CODEWITHSUNDEEP
phpajaxsum
user3022368
user3022368

Reputation: 1

sum two numbers using php and ajax

Here is my html code:

   <form name="sumForm" action="">
<input type="text" id="num1" name="num1" />

<input type="text" id="num2" name="num2" />

<input type="submit" id="sum"  value="sum"/>

</form>

here is my jquery code:

       $("#sum").click(function() {
                        var num1 = $("#num1").val();
                        var num2 = $("#num2").val();


                        var dataString = "num1="+ num1 + "&num2=" + num2; 

                        $.ajax({
                        type: "POST",
                        url: "apotelesma.php",
                        data: dataString,
                        success: function() {
                           alert(dataString)

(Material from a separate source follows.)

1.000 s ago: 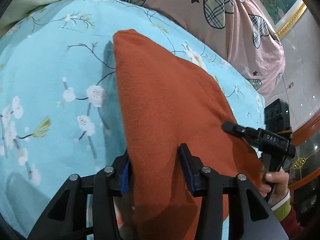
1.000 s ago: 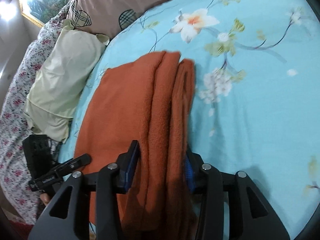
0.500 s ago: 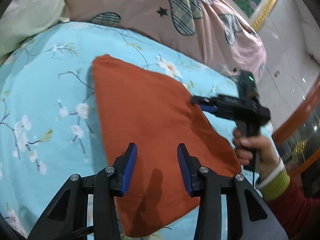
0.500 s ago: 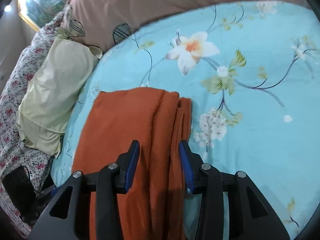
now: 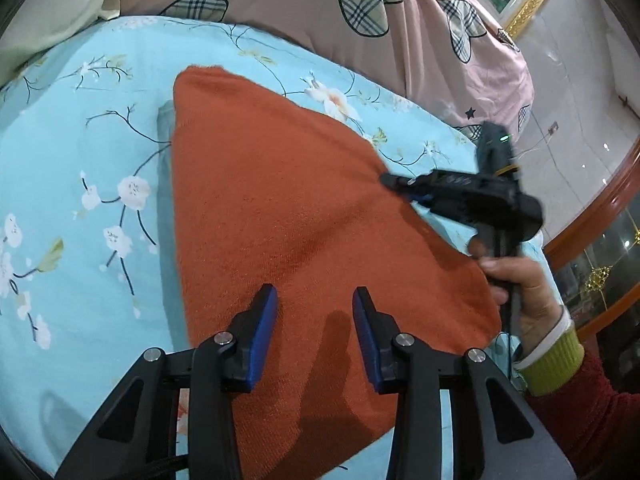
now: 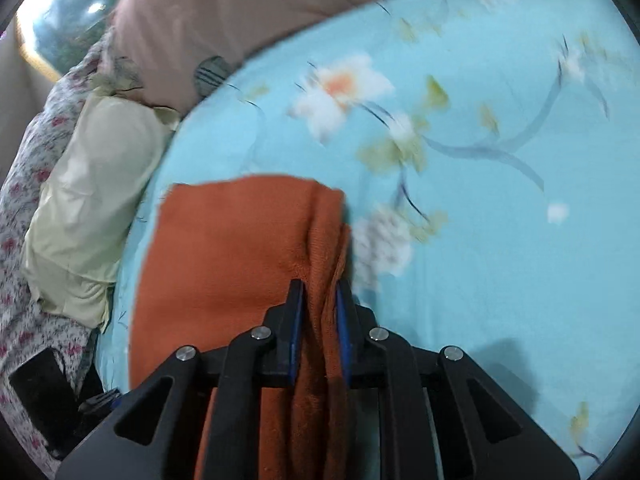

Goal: Fold small clothes

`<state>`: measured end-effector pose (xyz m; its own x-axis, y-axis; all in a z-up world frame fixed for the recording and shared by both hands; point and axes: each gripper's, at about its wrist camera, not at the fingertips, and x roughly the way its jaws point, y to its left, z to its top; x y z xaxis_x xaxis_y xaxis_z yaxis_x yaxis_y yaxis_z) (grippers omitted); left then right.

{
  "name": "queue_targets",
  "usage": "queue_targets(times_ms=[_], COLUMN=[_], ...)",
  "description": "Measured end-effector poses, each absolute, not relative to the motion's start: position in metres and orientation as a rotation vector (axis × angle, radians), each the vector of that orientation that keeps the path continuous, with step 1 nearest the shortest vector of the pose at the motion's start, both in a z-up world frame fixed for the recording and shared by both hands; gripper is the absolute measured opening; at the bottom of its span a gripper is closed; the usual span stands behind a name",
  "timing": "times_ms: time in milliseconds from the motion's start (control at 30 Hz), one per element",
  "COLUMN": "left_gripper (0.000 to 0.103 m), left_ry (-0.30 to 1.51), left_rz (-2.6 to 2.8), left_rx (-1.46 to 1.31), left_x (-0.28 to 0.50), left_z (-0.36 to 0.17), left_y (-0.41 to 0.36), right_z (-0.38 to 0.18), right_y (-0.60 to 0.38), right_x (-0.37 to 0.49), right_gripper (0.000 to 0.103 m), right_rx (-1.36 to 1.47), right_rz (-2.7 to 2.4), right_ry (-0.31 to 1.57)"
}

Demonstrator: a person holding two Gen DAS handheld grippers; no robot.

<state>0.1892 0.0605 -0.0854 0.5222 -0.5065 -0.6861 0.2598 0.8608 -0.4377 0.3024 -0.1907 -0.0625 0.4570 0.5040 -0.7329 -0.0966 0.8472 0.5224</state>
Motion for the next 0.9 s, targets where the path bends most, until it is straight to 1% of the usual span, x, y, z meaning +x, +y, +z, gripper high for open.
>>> queue_targets(times_ms=[100,200,267,367,433,567,633,667,700,733,833,900], left_gripper=[0.037,0.036,0.036,0.036,0.035,0.035,0.034,0.027,0.021,0.013,0.008,0.008], left_ry=[0.912,0.920,0.919,0.884,0.876,0.880,0.911,0.930,0.958,0.978,0.994,0.991], left_rz=[-0.450,-0.443,-0.454,-0.434,-0.413,-0.376,-0.376,-0.351,-0.326,-0.314,-0.311,-0.305], left_rx=[-0.266,-0.247,-0.264,-0.258,-0.278,-0.344,-0.359,-0.342,-0.328,-0.320,-0.316,-0.312], left_x=[0.189,0.190,0.192,0.201,0.216,0.256,0.279,0.289,0.300,0.309,0.321,0.318], left_z=[-0.090,-0.089,-0.081,-0.067,-0.060,-0.060,-0.068,-0.073,-0.080,-0.086,-0.091,-0.086], left_y=[0.057,0.055,0.058,0.070,0.077,0.090,0.090,0.088,0.087,0.086,0.086,0.087], right_z=[-0.062,-0.053,-0.036,-0.008,-0.001,-0.013,-0.031,-0.042,-0.051,-0.055,-0.055,-0.050], right_y=[-0.191,-0.190,-0.193,-0.187,-0.178,-0.151,-0.144,-0.143,-0.146,-0.152,-0.160,-0.159], right_x=[0.301,0.300,0.293,0.289,0.295,0.321,0.333,0.339,0.344,0.346,0.347,0.343], right_gripper=[0.017,0.019,0.023,0.023,0.023,0.023,0.023,0.012,0.005,0.000,0.000,0.000], right_rx=[0.433,0.394,0.379,0.368,0.393,0.409,0.367,0.341,0.337,0.347,0.389,0.356], right_rz=[0.372,0.352,0.314,0.333,0.374,0.426,0.366,0.319,0.294,0.275,0.270,0.269], right_ry=[1.029,1.036,1.010,0.946,0.955,1.020,1.071,1.086,1.082,1.064,1.058,1.046])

                                return false;
                        }
                });
                return false;
        });

and here is apotelesma.php script:

<?php

$num1 = isset($_POST['num1']);
$num2 = isset($_POST['num2']);

$apotelesma = 0;

$apotelesma = $num1 + $num2;

echo $apotelesma;

?>

I can't figure out how to get the result. I don't know if is correct to include php script to display result.

Upvotes: 0

Views: 13965

Answers (6)

twinlakes
twinlakes

Reputation: 10228

'isset' returns a boolean representing whether the variable is set.

you need: 

<?php

if (!isset($_POST['num1']) || !isset($_POST['num2']))
    exit;
$num1 = $_POST['num1'];
$num2 = $_POST['num2'];

$apotelesma = 0;

$apotelesma = $num1 + $num2;

echo $apotelesma;

?>

then your success callback should include 

$('#result').html(dataString);

When you make an ajax call, your page does not refresh like with a normal form, therefore you would not want to use an include.

Upvotes: 0

Expedito
Expedito

Reputation: 7795

You aren't sending the variables. Change AJAX to include the variables num1 and num2 in the data area:

$("#sum").click(function() {
    var num1 = $("#num1").val();
    var num2 = $("#num2").val();
    $.ajax({
        type: "POST",
        url: "apotelesma.php",
        data: {
            num1: num1,
            num2: num2
        },
        success: function(data) {
            alert(data);
            return false;
        }
    });
    return false;
});

And change your PHP to something like this:

$num1 = isset($_POST['num1']) ?  $_POST['num1'] : 0;
$num2 = isset($_POST['num2']) ?  $_POST['num2'] : 0;
echo $num1 + $num2;

Upvotes: 0

Mash
Mash

Reputation: 1339

Others pointed an error in your php file, but there is an error in your javascript [too]:

$.ajax({
type: "POST",
url: "apotelesma.php",
data: dataString,
success: function() {
   alert(dataString)

        return false;
}

should be:

$.ajax({
type: "POST",
url: "apotelesma.php",
data: dataString,
success: function(data) {
   alert(data)

        return false;
}

The data in success: function(data){} is what you are echoing in your php file.

Upvotes: 0

Bjoern
Bjoern

Reputation: 16304

isset() returns either true or false, and its is really tough to do any additions with true or false (sarcasm).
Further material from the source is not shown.